» INSTRUCTIONS TO FOLLOW
Search the records for the word "Image". Copy every line where it appears.

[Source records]

▼

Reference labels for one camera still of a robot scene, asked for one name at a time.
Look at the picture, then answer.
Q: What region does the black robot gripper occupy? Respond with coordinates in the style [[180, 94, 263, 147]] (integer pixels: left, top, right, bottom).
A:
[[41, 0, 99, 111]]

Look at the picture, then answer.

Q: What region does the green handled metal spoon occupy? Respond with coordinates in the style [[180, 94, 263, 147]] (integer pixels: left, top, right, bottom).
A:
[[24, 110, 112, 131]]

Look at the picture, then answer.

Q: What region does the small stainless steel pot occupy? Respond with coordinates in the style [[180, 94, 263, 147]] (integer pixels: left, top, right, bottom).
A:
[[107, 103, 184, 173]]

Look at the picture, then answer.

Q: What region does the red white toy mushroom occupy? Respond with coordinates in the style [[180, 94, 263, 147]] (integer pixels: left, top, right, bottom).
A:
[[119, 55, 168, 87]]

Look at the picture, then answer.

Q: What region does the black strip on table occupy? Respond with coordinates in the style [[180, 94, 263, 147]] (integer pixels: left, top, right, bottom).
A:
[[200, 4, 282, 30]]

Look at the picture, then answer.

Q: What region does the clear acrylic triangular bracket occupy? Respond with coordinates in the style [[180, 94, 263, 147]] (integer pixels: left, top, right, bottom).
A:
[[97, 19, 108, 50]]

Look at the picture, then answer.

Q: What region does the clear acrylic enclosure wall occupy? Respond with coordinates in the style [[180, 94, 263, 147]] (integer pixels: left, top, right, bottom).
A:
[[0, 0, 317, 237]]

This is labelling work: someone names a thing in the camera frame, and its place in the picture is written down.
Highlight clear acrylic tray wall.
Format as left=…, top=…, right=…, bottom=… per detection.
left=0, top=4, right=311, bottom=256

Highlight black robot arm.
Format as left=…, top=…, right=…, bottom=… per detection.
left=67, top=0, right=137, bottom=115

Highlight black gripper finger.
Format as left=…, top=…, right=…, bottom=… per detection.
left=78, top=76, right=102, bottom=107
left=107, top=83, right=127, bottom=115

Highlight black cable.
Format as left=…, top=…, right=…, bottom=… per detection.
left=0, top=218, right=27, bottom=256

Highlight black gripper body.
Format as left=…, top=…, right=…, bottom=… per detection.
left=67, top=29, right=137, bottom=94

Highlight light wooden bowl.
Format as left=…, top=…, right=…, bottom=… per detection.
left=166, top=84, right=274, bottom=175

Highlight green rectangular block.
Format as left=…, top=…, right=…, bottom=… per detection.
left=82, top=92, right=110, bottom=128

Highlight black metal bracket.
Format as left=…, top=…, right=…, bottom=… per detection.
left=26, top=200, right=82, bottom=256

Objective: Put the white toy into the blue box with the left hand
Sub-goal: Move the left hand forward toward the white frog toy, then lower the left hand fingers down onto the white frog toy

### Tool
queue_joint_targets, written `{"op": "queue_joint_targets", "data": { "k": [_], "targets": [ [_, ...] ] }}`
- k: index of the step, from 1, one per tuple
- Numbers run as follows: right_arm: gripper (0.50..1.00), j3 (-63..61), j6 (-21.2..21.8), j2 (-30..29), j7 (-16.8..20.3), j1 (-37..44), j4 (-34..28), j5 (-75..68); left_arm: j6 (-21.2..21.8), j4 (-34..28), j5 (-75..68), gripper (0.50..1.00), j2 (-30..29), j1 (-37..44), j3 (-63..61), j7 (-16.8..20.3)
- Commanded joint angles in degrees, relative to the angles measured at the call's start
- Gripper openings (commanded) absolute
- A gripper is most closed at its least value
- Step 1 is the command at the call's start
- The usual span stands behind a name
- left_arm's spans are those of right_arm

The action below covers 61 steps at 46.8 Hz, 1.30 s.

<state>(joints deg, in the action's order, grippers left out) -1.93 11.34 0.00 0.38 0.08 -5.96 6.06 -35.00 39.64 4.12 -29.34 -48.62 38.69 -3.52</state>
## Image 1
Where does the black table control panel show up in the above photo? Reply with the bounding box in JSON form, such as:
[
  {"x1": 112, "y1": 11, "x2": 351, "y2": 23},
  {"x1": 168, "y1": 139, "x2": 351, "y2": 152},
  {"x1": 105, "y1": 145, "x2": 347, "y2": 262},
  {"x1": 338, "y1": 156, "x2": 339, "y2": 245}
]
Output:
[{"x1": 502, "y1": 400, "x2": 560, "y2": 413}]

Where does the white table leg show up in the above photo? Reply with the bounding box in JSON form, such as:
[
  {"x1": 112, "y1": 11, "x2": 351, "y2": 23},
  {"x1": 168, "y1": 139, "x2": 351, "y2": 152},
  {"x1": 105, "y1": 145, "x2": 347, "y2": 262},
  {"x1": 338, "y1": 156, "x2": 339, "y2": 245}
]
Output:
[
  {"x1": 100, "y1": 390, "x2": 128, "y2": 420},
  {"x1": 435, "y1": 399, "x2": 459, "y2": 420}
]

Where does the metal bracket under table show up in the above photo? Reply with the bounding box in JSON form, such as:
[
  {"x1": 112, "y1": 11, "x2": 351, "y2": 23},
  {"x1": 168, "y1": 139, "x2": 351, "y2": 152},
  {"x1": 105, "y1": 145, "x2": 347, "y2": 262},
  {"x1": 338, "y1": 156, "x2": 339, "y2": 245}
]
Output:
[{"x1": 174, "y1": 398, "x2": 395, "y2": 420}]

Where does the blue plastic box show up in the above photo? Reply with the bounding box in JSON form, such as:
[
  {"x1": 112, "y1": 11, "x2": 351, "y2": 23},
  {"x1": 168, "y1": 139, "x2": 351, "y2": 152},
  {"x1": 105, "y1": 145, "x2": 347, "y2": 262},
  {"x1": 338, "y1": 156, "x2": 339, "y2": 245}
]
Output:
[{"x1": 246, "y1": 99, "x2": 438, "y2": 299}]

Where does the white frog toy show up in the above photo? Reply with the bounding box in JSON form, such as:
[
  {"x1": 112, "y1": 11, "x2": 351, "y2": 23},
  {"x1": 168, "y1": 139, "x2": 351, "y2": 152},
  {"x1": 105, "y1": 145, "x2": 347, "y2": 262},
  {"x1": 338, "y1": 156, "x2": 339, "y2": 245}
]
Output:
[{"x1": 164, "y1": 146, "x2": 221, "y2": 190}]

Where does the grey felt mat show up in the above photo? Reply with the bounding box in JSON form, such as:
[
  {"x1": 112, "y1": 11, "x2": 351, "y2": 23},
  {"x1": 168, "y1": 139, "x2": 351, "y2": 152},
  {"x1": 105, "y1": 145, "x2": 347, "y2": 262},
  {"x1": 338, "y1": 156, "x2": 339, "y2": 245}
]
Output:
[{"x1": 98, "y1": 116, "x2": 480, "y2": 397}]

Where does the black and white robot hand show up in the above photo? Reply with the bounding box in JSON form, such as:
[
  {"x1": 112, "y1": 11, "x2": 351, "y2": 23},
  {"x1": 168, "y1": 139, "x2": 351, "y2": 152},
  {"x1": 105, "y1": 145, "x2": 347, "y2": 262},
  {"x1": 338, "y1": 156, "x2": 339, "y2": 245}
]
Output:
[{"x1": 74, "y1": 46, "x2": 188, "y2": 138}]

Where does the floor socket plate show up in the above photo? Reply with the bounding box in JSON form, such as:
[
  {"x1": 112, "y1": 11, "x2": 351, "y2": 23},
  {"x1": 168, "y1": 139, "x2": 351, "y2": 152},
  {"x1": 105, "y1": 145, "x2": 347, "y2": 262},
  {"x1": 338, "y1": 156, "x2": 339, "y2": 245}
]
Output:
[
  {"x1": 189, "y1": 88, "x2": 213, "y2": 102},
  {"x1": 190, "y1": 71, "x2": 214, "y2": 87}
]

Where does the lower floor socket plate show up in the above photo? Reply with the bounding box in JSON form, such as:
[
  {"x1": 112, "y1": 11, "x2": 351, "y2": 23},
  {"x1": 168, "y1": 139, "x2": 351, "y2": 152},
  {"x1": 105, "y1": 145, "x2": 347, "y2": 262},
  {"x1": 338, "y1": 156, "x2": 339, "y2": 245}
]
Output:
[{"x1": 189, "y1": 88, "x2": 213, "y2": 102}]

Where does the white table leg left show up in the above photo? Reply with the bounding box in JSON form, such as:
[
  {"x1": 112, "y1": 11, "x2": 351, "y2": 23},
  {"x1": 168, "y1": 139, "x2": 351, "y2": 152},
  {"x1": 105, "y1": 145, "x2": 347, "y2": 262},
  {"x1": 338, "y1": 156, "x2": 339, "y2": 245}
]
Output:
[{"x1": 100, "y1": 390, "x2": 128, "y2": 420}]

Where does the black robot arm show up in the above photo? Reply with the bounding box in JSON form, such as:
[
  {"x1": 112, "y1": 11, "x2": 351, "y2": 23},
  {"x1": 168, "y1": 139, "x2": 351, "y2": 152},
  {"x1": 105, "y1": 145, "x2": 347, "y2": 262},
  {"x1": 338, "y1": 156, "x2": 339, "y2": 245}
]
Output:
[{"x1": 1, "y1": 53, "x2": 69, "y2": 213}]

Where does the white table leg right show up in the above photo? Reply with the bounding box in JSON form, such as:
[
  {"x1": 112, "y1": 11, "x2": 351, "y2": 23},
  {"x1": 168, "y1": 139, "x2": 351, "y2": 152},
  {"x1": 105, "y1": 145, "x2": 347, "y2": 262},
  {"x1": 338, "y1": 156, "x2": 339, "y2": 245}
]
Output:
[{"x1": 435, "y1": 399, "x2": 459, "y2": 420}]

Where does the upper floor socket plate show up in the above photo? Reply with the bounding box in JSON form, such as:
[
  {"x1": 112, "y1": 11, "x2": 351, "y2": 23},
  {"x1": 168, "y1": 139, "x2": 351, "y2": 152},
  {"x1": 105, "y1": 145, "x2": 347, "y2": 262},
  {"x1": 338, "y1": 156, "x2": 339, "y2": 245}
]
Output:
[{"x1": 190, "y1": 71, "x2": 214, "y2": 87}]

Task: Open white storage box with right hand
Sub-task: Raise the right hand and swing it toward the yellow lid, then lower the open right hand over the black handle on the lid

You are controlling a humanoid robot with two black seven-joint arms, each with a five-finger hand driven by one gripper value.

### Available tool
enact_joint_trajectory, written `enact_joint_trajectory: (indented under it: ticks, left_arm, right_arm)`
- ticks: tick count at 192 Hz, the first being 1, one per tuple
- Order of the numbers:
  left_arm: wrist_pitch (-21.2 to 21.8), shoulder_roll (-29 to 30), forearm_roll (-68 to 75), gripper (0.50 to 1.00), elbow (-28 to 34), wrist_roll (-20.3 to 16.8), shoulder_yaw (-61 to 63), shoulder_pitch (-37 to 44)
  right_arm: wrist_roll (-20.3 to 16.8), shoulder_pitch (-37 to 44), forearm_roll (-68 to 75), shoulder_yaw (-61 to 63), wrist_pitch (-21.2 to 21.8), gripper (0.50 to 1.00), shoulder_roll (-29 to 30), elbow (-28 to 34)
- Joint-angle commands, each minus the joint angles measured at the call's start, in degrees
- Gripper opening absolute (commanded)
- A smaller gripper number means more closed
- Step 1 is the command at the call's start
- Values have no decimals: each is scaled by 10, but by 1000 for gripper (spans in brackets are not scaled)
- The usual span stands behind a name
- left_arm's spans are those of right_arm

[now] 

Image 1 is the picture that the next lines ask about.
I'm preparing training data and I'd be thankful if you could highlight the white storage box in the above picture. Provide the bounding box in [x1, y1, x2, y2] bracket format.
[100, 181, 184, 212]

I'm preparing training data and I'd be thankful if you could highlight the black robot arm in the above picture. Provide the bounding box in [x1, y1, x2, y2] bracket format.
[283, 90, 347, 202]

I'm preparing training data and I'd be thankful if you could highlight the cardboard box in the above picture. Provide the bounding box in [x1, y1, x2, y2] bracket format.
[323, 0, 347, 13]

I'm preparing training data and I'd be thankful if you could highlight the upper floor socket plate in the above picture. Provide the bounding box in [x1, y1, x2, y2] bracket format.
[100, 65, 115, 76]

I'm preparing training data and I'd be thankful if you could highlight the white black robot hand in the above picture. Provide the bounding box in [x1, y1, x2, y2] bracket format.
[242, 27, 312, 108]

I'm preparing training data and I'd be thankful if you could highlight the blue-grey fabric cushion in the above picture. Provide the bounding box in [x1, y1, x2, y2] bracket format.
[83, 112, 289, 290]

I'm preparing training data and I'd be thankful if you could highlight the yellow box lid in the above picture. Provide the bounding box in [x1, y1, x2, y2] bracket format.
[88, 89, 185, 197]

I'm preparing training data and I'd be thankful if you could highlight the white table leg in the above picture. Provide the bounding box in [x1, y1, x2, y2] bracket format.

▲

» RESULT
## Image 1
Image 1 is the picture that the next lines ask about.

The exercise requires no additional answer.